From prists and deacons the Pope desired especially “a limpid faith and sober and pure life,” and he urged them “to make of their life a courageous journey of sanctity, not to fear the exaltation of that confident love in Christ for whom bishop Charles was willing to forget himself and leave everything.”
Charity is infectious
In his message, the bishop of Rome pointed out “the extraordinary work of reform that St. Charles carried out in the structures of the Church” born from his holy life and conformed ever more to Christ. “Admirable was his work of guide of the People of God, of meticulous legislator, of brilliant organizer,” he noted.
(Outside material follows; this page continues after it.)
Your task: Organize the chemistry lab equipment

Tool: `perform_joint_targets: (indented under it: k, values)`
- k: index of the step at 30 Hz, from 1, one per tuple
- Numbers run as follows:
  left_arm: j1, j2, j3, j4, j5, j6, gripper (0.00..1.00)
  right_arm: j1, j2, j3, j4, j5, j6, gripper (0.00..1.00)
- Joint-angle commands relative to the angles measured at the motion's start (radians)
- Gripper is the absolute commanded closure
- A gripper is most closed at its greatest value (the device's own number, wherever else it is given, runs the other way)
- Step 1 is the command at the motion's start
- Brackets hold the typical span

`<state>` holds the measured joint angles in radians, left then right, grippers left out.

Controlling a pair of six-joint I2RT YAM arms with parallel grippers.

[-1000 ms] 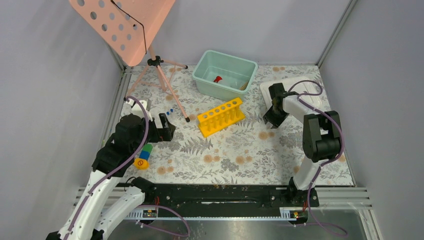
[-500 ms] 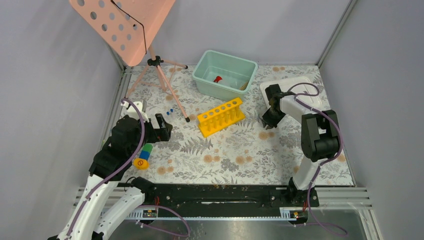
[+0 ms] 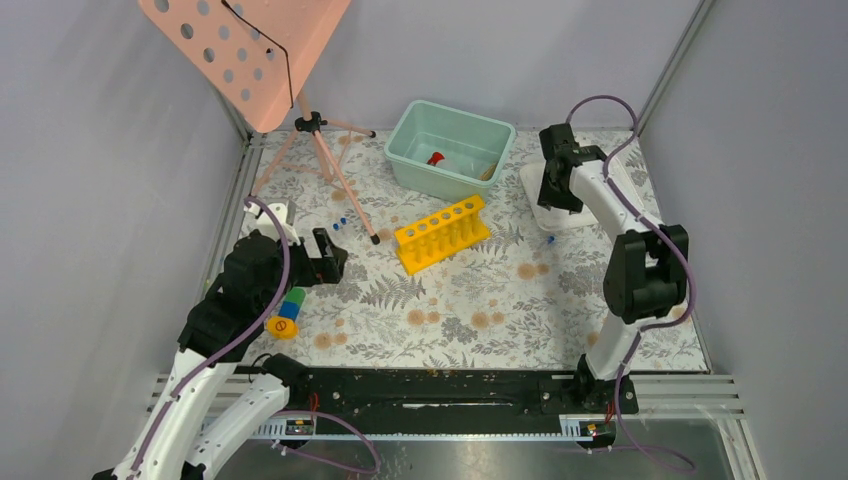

He also recalled that during the saint’s episcopate, his diocese “felt infected by a current of sanctity which spread to all the people,” and this was possible thanks to the “ardor of his charity.”
“Wherever the intense experience of love exists, the profound face of God is revealed who attracts us and makes us his own,” said the Pope.
Benedict XVI invited the faithful to make the Eucharist “the true center of our communities,” and he asserted that “the whole apostolic and charitable work will draw vigor and fecundity from this source.”
The Pontiff concluded his message renewing his appeal to the young people of Milan to holiness: “God wants you to be saints, because he knows you in the depth of your being and loves you with a love that surpasses all human understanding.”
And he added: “You, dear young people, are not only the hope of the Church; you are already part of her present! And if you have the audacity to believe in sanctity, you will be the greatest treasure of your Ambrosian Church, which has been built on saints.”